-- INFORMATION SUPPLIED follows --
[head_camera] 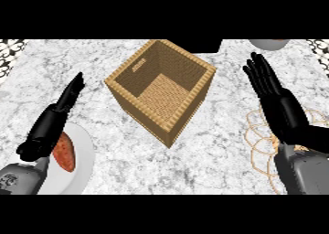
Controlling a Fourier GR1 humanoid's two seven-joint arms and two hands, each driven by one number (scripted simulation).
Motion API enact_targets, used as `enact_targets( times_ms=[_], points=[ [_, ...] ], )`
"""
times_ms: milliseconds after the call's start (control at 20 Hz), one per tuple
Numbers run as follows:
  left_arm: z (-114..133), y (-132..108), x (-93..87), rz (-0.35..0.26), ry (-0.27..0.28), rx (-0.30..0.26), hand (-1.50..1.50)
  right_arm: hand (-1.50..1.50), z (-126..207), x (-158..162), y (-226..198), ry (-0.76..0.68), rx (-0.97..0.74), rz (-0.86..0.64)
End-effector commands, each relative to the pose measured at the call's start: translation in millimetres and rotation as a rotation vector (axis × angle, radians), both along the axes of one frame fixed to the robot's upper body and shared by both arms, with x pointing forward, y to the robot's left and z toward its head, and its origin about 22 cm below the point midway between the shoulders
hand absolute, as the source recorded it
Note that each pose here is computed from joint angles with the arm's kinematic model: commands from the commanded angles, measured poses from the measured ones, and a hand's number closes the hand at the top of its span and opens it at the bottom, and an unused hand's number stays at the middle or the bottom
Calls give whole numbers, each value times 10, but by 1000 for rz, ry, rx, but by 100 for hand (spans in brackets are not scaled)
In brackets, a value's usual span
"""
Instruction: Pick the squash from the placemat and place it in the basket
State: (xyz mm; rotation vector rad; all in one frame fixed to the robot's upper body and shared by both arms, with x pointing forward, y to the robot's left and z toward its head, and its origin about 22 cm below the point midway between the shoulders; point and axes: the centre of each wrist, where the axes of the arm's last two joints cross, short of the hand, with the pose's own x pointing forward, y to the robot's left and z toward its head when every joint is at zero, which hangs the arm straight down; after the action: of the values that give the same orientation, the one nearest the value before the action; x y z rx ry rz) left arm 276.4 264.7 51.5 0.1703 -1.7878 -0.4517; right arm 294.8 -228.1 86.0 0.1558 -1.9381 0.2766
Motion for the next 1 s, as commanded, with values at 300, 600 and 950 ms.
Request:
enact_targets(
  times_ms=[300,600,950],
  points=[
    [87,246,33,138,-1,18,0,150,-677,-330,-228,116,502,132],
    [139,406,66,187,42,35,0,-150,-273,-1076,-776,181,25,885],
    [78,366,55,182,39,23,0,-150,1075,-767,-1338,-180,-505,459]
  ],
)
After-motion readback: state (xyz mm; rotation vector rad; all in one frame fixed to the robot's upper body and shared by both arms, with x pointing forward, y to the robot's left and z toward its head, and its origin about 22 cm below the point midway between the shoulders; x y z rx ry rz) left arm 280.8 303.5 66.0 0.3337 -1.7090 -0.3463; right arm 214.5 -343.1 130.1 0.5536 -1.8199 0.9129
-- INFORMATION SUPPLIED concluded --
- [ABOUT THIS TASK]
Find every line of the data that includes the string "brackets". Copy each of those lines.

- [RESULT]
Calls give whole numbers, each value times 10, but by 1000 for rz, ry, rx, but by 100 for hand (spans in brackets are not scaled)
In brackets, a value's usual span

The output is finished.